● Exercise brief: The listing below holds pictures; exclude them. Return exactly the lines from the one with "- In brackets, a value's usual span" through the one with "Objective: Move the".

● Collected material:
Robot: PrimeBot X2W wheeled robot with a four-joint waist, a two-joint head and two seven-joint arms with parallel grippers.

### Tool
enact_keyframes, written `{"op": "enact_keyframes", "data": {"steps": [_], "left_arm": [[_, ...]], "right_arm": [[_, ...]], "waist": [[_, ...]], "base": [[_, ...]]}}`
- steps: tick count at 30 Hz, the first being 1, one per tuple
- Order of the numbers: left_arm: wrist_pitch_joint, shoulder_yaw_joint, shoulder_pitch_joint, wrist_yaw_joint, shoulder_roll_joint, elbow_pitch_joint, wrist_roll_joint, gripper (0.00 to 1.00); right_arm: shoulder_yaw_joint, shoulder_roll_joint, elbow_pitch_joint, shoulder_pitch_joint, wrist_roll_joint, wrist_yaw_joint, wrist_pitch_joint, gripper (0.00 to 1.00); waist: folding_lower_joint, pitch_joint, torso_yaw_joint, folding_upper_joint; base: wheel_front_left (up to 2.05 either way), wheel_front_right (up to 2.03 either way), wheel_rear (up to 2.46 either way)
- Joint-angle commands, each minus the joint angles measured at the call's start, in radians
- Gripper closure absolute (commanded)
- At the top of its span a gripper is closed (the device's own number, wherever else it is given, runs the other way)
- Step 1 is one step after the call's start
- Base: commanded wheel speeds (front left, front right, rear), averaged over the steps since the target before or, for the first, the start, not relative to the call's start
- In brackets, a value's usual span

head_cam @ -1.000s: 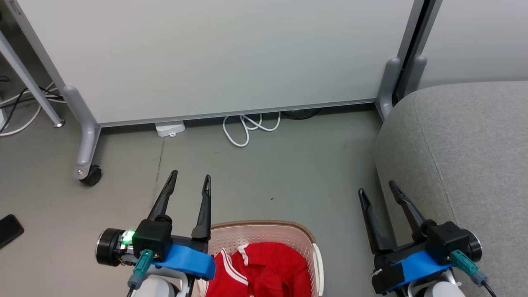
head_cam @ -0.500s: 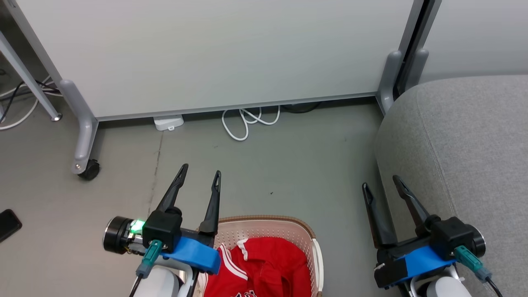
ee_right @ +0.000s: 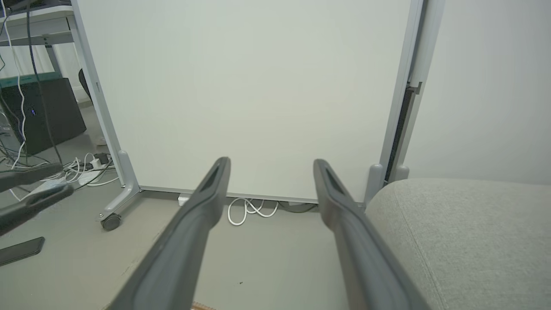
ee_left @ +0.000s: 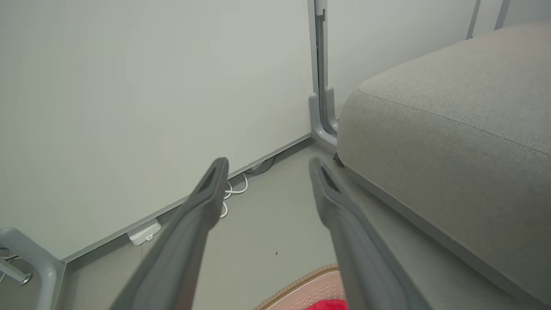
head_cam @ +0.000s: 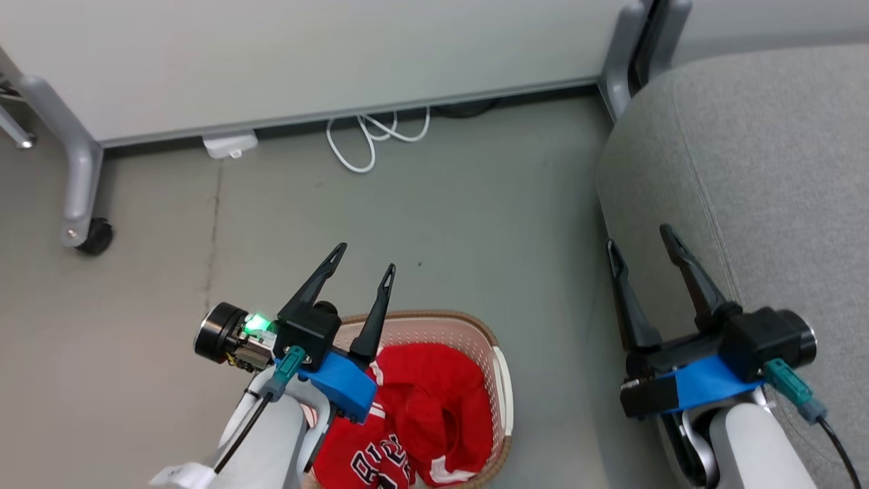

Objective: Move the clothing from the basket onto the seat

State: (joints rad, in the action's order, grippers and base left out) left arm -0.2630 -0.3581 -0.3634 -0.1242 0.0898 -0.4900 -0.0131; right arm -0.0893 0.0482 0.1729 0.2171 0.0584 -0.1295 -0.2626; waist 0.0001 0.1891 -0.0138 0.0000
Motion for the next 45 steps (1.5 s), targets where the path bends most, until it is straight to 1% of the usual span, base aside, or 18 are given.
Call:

● Written answer:
- In brackets, a value's usual span

head_cam @ -1.000s: 
head_cam @ -0.500s: 
ee_right @ +0.000s: 
ee_left @ +0.000s: 
head_cam @ +0.000s: 

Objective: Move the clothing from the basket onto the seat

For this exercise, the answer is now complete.